Ann Jarvis' quixotic campaign against Mother's Day
By 1920, Jarvis had denounced her former financial backers, called on everyone to not buy their moms anything on Mother's Day, and categorized anyone who makes money off the holiday as “charlatans, bandits, pirates, racketeers, kidnappers, and termites that would undermine with their greed one of the finest, noblest, and truest movements and celebrations.”
Jarvis showed her disapproval for restaurants offering specials on Mother's Day by throwing a "Mother's Day Salad" on the floor of a Philadelphia eatery. She didn't approve of greeting cards either, writing, “A maudlin, insincere printed card or ready-made telegram means nothing except that you’re too lazy to write to the woman who has done more for you than anyone else in the world." And don't give your mom candy on Mother's Day either: "Candy!" Jarvis wrote, "You take a box to Mother—and then eat most of it yourself. A pretty sentiment.”
But the worst Mother's Day offenders of all, the biggest racketeers and pirates, were the damn florists. Jarvis freakin' hated the flower industry. At her own expense, she sent thousands of buttons featuring a picture of a white carnation (the official flower of Mother's Day) to women's groups all over the country in a bid to have them not buy any flowers. She threatened a trademark lawsuit against Florist Telegraph Delivery (FTD) for combining carnations with the words "Mother's Day." She protested the U.S. government's Mother's Day stamp because it used the painting Whistler's Mother, and she interpreted the carnations in it as an advertisement for Big Flower. Jarvis was even arrested for disturbing the peace when she tried to physically stop the sale of carnations.

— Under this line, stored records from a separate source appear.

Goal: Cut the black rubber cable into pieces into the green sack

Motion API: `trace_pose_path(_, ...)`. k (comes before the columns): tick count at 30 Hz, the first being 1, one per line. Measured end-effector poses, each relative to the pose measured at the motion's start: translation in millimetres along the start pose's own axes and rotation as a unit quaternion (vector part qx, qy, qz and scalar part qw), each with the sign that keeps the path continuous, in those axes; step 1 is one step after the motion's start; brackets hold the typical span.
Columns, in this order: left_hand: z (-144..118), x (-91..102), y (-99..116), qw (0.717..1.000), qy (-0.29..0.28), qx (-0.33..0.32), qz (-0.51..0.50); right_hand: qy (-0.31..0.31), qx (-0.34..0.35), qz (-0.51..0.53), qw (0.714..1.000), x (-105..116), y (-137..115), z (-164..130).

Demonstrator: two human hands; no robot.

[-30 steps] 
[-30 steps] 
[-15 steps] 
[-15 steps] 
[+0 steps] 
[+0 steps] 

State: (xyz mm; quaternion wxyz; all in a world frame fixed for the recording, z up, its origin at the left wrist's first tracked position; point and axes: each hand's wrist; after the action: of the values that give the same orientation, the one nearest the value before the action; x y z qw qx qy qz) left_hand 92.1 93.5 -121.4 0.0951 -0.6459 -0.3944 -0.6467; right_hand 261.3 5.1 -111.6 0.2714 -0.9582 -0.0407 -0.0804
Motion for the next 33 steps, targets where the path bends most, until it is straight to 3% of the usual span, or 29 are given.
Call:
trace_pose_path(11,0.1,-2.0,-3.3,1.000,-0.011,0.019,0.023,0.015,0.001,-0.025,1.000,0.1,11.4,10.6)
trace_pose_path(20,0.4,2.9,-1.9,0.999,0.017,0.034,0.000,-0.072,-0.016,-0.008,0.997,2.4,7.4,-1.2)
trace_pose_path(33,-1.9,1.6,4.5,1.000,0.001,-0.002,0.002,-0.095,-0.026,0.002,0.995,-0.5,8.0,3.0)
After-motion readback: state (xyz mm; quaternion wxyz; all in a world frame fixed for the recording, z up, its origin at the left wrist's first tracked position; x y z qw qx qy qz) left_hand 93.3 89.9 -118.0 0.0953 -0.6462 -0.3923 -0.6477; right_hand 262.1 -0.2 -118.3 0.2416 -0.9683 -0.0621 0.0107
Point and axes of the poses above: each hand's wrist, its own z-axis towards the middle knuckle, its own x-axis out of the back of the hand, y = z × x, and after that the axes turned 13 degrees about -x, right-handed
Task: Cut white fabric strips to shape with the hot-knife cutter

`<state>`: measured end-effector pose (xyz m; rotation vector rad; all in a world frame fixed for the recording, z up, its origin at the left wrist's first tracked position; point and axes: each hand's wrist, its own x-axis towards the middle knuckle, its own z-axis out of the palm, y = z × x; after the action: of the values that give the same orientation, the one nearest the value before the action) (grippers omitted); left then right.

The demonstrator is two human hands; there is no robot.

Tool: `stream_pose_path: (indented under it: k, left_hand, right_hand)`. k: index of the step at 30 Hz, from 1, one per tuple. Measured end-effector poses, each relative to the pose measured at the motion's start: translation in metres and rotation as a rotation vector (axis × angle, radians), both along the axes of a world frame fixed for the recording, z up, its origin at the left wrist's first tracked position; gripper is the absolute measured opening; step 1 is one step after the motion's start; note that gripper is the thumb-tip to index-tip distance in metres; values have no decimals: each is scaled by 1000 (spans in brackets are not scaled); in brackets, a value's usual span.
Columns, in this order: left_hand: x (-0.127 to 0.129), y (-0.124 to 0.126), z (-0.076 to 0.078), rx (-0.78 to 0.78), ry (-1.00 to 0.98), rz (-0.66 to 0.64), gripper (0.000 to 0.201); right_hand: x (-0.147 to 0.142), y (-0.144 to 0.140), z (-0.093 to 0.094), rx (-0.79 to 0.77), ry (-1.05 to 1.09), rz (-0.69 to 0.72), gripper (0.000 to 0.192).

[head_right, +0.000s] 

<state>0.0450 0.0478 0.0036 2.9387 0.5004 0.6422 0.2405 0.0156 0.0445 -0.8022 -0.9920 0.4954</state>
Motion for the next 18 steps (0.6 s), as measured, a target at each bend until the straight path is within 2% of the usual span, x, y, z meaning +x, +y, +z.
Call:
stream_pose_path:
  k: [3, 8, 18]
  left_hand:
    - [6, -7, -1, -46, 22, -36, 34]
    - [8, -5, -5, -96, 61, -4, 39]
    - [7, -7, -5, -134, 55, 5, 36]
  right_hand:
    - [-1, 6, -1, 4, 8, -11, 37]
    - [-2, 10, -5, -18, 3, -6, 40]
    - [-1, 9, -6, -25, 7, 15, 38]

The sad, lonely death of the mother of Mother's Day
Say what you will about her, Ann Jarvis was committed (literally). Calling the backers of your holiday "kidnappers" and "termites" comes with a price, and Jarvis paid it in full. By mid-century, she was penniless, living in her sister's house in Philadelphia without any trace of the influence that once swayed the President of the United States. In 1943, while trying to collect signatures on a petition to abolish Mother’s Day completely, Jarvis was forced into the Marshall Square Sanitarium in West Chester, Pennsylvania, where representatives of the Flower and Greeting Card industry paid the bill. Whether this was a corporate public relations move to provide (no doubt much needed) psychiatric care to a difficult but important figure in the industry, or a final twist of the knife depends on your point of view. Jarvis died on November 24, 1948, never having children of her own, but she took her principles to her carnation-scented grave.